Items from a data source:
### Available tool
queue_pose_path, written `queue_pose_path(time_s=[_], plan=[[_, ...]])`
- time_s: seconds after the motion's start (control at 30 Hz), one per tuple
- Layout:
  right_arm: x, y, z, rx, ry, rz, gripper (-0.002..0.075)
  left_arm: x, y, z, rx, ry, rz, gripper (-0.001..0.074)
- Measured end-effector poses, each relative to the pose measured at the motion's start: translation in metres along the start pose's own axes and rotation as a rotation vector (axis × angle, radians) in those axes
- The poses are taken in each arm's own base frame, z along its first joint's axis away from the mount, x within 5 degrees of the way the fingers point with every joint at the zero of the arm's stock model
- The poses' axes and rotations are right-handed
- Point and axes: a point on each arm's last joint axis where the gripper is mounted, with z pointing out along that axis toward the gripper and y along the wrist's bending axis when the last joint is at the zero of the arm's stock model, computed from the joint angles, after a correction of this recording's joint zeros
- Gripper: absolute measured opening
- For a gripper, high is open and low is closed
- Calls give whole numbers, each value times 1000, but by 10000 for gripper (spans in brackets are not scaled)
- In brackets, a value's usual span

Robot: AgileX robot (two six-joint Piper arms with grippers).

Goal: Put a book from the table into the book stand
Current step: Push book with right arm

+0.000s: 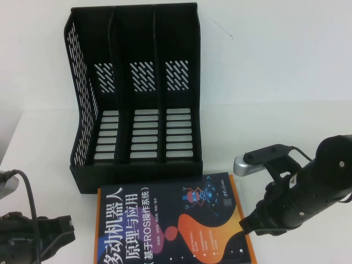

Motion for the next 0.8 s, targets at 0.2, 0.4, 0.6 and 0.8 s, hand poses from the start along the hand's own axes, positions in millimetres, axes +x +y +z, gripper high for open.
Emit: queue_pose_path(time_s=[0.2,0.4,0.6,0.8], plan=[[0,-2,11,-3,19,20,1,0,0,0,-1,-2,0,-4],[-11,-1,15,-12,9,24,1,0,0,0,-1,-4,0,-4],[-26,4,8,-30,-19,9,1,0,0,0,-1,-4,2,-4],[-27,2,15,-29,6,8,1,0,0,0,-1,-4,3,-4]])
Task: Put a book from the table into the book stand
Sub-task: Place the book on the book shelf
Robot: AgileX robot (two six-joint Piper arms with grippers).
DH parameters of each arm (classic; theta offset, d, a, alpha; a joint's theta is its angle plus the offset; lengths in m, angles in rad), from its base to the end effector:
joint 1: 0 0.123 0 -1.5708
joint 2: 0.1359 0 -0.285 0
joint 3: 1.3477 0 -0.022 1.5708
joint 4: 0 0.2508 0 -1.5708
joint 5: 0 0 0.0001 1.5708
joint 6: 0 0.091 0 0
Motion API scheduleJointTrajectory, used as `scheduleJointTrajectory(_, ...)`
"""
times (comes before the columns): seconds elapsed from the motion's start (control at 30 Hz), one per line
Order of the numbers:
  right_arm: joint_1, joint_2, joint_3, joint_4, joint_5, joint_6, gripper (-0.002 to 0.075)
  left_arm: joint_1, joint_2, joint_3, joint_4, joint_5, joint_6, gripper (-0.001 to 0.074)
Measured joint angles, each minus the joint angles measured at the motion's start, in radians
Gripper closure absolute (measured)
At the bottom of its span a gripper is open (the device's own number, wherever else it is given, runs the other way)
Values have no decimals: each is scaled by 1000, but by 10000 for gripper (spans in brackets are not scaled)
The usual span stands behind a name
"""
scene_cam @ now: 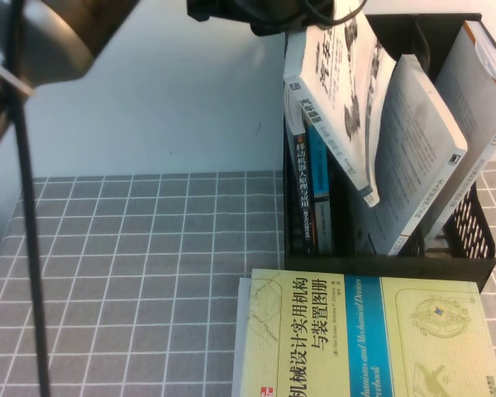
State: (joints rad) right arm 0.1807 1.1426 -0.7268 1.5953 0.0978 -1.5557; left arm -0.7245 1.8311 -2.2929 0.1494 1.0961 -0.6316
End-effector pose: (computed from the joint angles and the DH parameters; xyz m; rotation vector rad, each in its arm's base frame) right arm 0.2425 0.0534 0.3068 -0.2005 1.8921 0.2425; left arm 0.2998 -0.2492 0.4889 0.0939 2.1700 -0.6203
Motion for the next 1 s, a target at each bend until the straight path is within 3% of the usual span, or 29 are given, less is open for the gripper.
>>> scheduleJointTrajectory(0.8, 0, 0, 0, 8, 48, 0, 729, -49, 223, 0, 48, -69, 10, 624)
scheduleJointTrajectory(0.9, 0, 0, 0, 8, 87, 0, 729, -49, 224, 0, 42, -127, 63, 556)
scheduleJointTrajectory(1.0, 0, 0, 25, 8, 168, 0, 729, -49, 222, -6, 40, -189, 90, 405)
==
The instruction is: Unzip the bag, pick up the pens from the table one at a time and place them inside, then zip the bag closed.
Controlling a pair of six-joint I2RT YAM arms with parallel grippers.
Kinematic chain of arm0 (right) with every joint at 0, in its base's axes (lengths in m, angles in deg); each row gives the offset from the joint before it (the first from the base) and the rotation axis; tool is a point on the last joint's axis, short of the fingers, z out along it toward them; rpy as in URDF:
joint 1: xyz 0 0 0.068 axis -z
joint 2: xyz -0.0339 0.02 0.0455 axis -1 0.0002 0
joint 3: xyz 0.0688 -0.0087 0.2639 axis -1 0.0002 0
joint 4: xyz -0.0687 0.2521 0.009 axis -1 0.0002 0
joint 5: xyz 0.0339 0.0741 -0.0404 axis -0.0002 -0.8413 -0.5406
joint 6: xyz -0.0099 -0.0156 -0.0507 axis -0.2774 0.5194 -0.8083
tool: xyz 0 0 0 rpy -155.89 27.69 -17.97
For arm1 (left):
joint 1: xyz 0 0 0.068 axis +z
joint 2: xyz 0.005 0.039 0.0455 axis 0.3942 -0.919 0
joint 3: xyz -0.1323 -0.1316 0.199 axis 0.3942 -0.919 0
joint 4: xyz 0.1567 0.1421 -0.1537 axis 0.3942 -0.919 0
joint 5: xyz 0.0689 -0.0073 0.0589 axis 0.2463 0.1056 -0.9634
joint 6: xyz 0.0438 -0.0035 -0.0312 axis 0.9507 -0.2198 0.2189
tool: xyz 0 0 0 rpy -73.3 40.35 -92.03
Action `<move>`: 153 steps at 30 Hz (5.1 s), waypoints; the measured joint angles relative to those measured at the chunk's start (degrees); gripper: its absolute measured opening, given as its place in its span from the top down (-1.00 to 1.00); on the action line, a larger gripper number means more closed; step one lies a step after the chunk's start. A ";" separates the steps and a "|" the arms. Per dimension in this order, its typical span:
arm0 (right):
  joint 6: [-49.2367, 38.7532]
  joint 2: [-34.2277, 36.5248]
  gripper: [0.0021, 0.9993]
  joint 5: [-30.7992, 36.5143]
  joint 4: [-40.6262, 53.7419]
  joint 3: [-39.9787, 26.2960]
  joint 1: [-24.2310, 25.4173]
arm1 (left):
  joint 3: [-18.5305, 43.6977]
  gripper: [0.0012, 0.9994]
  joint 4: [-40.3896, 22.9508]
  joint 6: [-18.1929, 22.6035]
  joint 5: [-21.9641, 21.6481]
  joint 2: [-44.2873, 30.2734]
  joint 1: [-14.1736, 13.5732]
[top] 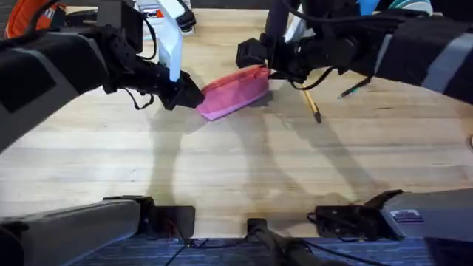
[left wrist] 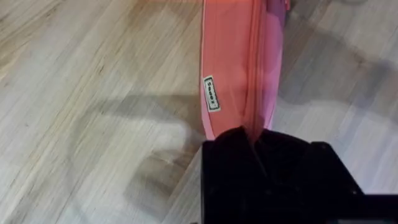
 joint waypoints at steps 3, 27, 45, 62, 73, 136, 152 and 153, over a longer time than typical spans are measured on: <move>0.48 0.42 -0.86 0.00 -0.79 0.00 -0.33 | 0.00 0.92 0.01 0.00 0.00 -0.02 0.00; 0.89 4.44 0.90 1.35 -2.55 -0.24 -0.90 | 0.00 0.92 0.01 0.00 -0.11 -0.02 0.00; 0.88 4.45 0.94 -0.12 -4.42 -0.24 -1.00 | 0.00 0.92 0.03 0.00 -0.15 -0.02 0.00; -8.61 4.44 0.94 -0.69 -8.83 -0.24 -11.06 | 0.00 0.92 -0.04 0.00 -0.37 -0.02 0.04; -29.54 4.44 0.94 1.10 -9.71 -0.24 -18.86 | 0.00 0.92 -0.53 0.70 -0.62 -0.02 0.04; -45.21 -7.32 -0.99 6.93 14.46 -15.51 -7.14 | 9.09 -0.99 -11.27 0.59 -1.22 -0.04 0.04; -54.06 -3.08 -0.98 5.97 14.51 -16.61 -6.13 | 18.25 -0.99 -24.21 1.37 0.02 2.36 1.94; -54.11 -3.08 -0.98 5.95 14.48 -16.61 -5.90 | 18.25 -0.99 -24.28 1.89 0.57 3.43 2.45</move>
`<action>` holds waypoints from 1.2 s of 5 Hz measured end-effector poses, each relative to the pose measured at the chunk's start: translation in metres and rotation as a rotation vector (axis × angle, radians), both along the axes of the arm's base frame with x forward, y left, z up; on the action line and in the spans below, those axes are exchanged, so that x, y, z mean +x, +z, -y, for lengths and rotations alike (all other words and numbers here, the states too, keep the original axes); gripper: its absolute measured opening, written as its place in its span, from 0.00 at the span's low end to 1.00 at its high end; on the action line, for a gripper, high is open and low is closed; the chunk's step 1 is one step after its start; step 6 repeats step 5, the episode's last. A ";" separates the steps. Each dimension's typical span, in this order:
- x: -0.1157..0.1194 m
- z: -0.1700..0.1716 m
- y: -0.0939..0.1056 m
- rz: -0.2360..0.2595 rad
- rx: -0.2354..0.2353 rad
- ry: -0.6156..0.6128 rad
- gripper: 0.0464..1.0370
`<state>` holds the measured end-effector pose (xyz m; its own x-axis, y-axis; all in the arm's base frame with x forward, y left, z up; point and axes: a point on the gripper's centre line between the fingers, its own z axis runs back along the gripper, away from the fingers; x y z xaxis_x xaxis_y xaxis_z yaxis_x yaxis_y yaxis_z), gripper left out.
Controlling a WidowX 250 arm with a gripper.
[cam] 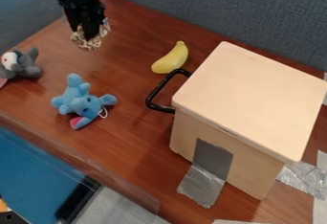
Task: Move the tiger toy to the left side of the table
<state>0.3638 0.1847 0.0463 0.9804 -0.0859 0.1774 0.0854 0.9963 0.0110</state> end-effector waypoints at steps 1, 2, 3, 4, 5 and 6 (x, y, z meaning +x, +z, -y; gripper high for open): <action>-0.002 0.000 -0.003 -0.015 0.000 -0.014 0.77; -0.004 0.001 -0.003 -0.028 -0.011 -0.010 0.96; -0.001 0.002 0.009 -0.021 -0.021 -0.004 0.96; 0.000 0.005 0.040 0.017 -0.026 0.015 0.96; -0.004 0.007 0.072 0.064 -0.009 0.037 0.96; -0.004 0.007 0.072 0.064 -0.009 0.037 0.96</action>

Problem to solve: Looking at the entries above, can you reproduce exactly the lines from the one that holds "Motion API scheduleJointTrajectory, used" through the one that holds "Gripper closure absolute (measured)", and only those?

Result for this task:
Motion API scheduleJointTrajectory, used as `scheduleJointTrajectory(_, ...)`
"""
times (comes before the columns): seconds elapsed from the motion's start (control at 30 Hz), one per line
Order of the numbers:
  right_arm: joint_1, joint_2, joint_3, joint_4, joint_5, joint_6, gripper (-0.002 to 0.075)
  left_arm: joint_1, joint_2, joint_3, joint_4, joint_5, joint_6, gripper (-0.001 to 0.074)
Measured joint angles, each minus the joint angles measured at the motion's start, in radians
Gripper closure absolute (measured)

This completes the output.